◆ **Task to complete**: Transcribe the full listing so that each line reads as it does in the original.

◆ **Data section**:
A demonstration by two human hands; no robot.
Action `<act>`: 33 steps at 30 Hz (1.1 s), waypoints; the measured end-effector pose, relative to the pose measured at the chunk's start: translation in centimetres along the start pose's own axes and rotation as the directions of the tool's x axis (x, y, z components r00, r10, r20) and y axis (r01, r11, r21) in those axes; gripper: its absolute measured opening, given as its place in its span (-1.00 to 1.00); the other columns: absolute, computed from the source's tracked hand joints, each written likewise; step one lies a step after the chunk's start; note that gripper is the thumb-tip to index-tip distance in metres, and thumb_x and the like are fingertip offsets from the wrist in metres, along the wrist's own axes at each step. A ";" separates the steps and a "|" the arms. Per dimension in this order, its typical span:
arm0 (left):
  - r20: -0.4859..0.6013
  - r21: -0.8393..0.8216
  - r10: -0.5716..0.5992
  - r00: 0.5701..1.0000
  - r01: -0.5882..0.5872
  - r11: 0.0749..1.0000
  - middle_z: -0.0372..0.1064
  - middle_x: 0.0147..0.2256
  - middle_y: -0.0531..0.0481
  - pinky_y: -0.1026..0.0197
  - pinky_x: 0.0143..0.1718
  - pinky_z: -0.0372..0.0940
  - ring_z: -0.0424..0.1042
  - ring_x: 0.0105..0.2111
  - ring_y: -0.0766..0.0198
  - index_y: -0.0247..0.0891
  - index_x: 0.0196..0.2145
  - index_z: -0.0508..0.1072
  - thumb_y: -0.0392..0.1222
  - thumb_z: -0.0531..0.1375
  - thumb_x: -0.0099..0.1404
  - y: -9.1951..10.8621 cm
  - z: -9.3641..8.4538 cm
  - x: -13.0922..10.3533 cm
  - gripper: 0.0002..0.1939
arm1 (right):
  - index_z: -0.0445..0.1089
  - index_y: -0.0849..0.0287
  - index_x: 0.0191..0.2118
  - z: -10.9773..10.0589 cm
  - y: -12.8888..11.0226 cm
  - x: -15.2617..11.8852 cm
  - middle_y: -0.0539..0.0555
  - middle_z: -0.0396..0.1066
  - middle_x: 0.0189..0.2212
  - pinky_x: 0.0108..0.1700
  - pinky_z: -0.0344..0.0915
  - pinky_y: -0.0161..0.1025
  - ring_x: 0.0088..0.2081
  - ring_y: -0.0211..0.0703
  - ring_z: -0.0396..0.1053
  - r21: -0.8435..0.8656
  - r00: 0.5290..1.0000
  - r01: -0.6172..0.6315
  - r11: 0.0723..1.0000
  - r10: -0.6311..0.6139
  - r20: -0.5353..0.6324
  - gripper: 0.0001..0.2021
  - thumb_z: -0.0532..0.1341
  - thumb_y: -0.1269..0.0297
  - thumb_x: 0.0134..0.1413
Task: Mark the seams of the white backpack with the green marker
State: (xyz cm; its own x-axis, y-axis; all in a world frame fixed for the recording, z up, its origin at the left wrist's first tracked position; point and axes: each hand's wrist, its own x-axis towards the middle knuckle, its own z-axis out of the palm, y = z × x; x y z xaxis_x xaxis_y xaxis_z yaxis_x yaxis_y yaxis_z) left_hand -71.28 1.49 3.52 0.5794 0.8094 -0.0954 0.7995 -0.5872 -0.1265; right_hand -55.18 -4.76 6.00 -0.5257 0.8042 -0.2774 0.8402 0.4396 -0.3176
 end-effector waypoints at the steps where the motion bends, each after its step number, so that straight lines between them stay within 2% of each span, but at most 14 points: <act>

◆ **Output of the task**:
A demonstration by two human hands; no robot.
Action `<act>`: 33 steps at 30 Hz (1.1 s), waypoints; the measured end-effector pose, relative to the pose measured at the chunk's start: translation in centimetres along the start pose's own axes and rotation as the directions of the tool's x axis (x, y, z components r00, r10, r20) and y axis (r01, r11, r21) in those axes; gripper: its absolute measured opening, given as its place in its span (-1.00 to 1.00); the other columns: absolute, computed from the source's tracked hand joints, each written likewise; step one lies a step after the chunk's start; note that gripper is the thumb-tip to index-tip distance in metres, and thumb_x and the like are fingertip offsets from the wrist in metres, along the wrist's own axes at each step. A ";" separates the steps and a "|" the arms. Per dimension in this order, its typical span:
arm0 (left):
  - r20: -0.4859..0.6013
  - r21: -0.8393..0.8216
  - r10: -0.5716..0.5992
  - r00: 0.5701..1.0000
  - r01: -0.5882..0.5872
  - r11: 0.0749..1.0000
  - middle_z: -0.0372..0.1064
  - middle_x: 0.0147..0.2256
  - middle_y: -0.0531..0.0481
  - pinky_y: -0.1026..0.0197
  - pinky_x: 0.0143..0.1718
  - pinky_z: -0.0372..0.0940
  - ring_z: -0.0424..0.1042
  - ring_x: 0.0105..0.2111
  - ring_y: -0.0766..0.0198
  - index_y: -0.0247..0.0891
  - index_x: 0.0196..0.2145
  - index_z: -0.0508..0.1072
  - thumb_y: -0.0392..0.1222
  - thumb_z: -0.0531..0.1375
  - thumb_x: -0.0099..0.1404
  - y: -9.1951..10.8621 cm
  - z: -9.3641..8.4538 cm
  - x: -13.0922..10.3533 cm
  - gripper: 0.0002..0.1939
arm1 (right):
  - index_z: -0.0445..0.1089
  - index_y: -0.0849..0.0287
  - index_x: 0.0191..0.2118
  - z: -10.9773..10.0589 cm
  - y: -12.8888..11.0226 cm
  - x: -15.2617..11.8852 cm
  - middle_y: -0.0539..0.0555
  - middle_z: -0.0396..0.1066
  - middle_x: 0.0189..0.2212
  - pinky_x: 0.0108..0.1700
  - pinky_z: -0.0344..0.0915
  - pinky_y: -0.0161..0.1025
  - ring_x: 0.0088..0.2081
  - ring_y: -0.0211..0.0703
  - ring_z: -0.0396..0.1053
  - r21: -0.8435..0.8656
  - r00: 0.5290..1.0000
  - r01: -0.6172..0.6315
  - r11: 0.0723..1.0000
  - r10: -0.6311..0.6139
  - r20: -0.5353..0.6324
  - gripper: 0.0001..0.2021
  - thumb_z: -0.0532..0.1341
  - thumb_y: -0.1269..0.0297
  - thumb_x: 0.0134..0.1413
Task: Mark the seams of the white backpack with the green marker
State: (xyz cm; its own x-axis, y-axis; all in a world frame fixed for the recording, z up, its origin at the left wrist's first tracked position; point and axes: each hand's wrist, its own x-axis towards the middle knuckle, its own z-axis out of the palm, y = z × x; x y z xaxis_x xaxis_y xaxis_z yaxis_x yaxis_y yaxis_z) left_hand -71.28 1.49 3.52 0.5794 0.8094 -0.0954 0.7995 -0.5872 -0.1265; right_hand -55.18 -4.76 6.00 -0.5257 0.8042 -0.2774 0.8402 0.4396 -0.3176
 end-effector waypoints at the steps where the motion bends, each after its step number, so that straight lines between them stay within 2% of each span, but at most 14 points: <act>

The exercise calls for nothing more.